Among the " major axes " of his policy he counted before choosing housing, the introduction of a universal health care system, education reform and the construction of roads. In the fight against poverty, he is committed to a comprehensive land reform, which will serve to redistribute and justice; date control in Paraguay 5 percent of the population, 90 percent of the productive terrain. In addition, Lugo wants to further reduce slash and burn and the massive use of plant toxins.

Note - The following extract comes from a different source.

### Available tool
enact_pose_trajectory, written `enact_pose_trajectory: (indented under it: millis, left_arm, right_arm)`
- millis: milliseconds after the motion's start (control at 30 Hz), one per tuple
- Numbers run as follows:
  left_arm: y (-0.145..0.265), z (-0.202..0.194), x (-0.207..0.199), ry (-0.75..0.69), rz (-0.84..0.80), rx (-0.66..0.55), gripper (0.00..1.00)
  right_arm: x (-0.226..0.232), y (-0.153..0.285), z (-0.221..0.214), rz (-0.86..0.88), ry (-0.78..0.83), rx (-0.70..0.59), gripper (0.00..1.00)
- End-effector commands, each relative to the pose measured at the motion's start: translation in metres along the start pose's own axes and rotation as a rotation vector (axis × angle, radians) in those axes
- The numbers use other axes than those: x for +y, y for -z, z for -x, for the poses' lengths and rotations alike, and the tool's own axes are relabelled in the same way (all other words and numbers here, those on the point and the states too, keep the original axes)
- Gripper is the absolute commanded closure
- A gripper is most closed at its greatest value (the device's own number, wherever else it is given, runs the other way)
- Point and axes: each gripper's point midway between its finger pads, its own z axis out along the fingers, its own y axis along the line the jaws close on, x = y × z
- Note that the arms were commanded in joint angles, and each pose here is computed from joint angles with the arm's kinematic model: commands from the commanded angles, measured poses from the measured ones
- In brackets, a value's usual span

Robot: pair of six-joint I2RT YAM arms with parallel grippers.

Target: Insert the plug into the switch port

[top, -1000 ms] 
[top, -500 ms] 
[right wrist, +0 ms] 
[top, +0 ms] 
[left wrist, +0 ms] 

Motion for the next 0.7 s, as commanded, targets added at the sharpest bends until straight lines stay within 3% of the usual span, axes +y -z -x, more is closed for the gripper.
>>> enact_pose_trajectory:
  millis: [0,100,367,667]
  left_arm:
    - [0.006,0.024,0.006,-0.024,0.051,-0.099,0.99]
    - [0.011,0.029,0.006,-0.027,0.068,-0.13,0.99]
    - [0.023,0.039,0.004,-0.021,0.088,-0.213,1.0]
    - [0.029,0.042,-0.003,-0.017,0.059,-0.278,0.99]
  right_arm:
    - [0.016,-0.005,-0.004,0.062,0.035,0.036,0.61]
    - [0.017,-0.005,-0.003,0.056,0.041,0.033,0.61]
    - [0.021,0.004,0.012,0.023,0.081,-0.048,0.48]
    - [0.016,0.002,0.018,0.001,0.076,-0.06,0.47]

He announced to want to renegotiate with its neighbors Brazil and Argentina, the price of energy supplies from the Itaipu hydroelectric power plants and Yacyretá in order to improve revenue for social programs. His exact words were: "Paraguay can be not only a land of cattle, we need to transform it into a land of water energy, a developed country. "

Personal

Fernando Lugo is, as he acknowledged in a press conference on April 13, 2009, one son (born 4 May 2007), whom he fathered out of wedlock with the 34-year younger Viviana Carrillo. The love affair between Fernando Lugo and the young woman began, according to media reports already when she was only 16 years old. In Paraguay, the case triggered as part of public outrage. Bishop Ignacio Gogorza described the relationship as a " slap in the face for the Church."

After the announcement of paternity occurred in quick succession two other women, and Damiana Hortensia Morán Benigna Leguizamón Amarilla, to have a child with the claim to the public, with Lugo. Ms. Morán concerning the strained by her paternity suit was delivered to the President on November 11, 2009. A paternity test was initially rejected by Lugo's lawyers, however, since the first man, was married to the woman Morán at the time of conception of the child, would have to undergo such a test. In the case of Ms. Leguizamón a paternity test was provided, but she pulled her assertion mid-December 2009 for unknown reasons back. A few weeks earlier, the assertion of a niece Fernando Lugo, he had a full year-old daughter, causing a stir.

In August 2010, non-Hodgkin's lymphoma was diagnosed at an advanced stage at Lugo. Chemotherapy was conducted in Brazil. He led his duties further restricted.

In September 2010, the results of evaluated in different countries paternity tests have been published concerning the son of Ms. Morán. All three studies deny a paternity Lugo.

Movies

  • In the documentary South of the Border by Oliver Stone from 2009 Fernando Lugo is interviewed along with other provincial government in Latin America.